Among the entries below, find the lines with the word "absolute" and return them.

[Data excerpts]
▽

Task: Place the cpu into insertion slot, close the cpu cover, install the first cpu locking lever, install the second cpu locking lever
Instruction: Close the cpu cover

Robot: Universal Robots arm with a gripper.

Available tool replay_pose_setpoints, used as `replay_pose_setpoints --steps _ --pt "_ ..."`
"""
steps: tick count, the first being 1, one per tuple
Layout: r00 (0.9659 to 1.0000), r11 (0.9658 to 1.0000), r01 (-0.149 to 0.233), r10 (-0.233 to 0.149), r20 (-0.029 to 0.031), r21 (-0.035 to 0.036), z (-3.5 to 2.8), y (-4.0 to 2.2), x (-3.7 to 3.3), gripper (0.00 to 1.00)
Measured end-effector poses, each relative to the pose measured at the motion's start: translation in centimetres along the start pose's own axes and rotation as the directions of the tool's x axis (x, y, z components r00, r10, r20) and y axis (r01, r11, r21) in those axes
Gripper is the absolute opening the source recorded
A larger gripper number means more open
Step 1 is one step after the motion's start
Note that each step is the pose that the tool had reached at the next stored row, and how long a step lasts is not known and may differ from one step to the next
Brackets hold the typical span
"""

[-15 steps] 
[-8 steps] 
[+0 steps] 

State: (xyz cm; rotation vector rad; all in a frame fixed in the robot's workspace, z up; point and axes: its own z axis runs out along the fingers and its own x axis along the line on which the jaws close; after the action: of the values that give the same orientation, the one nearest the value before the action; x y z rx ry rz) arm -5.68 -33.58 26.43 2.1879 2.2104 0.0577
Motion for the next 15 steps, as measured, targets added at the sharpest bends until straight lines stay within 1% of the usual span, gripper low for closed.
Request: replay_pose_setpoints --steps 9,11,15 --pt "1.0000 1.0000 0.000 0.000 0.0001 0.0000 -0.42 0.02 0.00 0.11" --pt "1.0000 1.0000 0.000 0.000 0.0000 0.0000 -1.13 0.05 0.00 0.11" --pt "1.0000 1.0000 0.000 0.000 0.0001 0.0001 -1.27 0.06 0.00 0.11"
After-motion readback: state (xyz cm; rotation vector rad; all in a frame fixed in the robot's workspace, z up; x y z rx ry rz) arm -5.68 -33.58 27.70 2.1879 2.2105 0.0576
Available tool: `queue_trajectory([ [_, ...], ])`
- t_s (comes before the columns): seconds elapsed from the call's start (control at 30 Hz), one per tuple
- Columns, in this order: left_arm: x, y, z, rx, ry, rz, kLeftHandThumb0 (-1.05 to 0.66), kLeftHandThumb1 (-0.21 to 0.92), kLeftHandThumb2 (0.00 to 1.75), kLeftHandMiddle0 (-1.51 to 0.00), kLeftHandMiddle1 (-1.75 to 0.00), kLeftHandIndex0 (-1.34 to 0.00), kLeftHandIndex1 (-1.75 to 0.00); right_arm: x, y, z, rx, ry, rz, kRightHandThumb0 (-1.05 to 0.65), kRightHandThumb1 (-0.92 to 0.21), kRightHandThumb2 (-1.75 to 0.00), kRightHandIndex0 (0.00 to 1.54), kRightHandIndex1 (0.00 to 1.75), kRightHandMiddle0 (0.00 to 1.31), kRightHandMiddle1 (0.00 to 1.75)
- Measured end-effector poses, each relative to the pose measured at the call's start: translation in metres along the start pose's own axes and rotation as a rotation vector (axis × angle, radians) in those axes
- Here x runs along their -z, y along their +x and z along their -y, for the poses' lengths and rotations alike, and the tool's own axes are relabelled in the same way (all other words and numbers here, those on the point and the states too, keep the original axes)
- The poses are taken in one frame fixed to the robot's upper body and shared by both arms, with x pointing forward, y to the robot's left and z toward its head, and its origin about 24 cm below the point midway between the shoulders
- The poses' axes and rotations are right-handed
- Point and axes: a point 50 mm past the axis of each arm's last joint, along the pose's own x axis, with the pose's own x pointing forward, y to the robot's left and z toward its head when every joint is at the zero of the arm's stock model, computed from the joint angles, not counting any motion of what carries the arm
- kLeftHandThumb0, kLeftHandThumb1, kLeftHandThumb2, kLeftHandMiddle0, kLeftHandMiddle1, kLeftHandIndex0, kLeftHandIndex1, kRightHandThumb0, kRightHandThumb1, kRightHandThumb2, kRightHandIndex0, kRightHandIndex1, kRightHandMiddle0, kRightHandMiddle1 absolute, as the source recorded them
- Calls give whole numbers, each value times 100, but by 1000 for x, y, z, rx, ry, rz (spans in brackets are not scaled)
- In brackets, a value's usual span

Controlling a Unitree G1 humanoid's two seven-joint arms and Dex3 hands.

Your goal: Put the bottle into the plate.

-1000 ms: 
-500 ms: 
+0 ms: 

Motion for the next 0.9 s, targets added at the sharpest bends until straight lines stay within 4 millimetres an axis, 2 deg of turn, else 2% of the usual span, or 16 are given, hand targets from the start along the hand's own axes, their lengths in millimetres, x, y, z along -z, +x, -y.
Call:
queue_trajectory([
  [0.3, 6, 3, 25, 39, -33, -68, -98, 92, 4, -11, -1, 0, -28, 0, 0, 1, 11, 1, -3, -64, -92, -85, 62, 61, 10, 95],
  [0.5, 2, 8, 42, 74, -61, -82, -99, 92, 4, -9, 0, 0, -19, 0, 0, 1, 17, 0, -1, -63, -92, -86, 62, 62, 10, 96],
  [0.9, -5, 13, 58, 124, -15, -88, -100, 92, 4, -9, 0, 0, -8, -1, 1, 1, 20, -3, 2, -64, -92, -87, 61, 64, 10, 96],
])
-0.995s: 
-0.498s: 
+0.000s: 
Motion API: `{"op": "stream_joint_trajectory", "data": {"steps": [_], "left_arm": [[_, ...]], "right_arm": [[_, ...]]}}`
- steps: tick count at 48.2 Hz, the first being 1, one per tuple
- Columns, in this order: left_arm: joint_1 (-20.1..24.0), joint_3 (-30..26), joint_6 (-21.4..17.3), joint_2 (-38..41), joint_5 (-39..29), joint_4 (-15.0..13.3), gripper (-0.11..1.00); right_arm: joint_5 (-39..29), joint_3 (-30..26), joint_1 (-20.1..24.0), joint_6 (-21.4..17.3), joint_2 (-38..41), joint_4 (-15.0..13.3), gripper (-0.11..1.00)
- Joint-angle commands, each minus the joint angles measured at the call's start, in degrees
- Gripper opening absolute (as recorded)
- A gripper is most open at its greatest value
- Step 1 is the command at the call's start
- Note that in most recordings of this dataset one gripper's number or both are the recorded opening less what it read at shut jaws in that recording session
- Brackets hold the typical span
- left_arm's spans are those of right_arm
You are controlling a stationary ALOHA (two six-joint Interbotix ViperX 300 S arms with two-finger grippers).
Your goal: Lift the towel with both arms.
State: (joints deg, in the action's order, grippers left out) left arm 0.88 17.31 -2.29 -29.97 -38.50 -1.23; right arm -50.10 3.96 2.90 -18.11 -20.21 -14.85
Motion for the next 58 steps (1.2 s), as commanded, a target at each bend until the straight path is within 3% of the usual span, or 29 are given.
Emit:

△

Exercise response:
Gripper is the absolute opening the source recorded
- kLeftHandThumb0, kLeftHandThumb1, kLeftHandThumb2, kLeftHandMiddle0, kLeftHandMiddle1, kLeftHandIndex0, kLeftHandIndex1, kRightHandThumb0, kRightHandThumb1, kRightHandThumb2, kRightHandIndex0, kRightHandIndex1, kRightHandMiddle0, kRightHandMiddle1 absolute, as the source recorded them
- Gripper opening absolute (as recorded)

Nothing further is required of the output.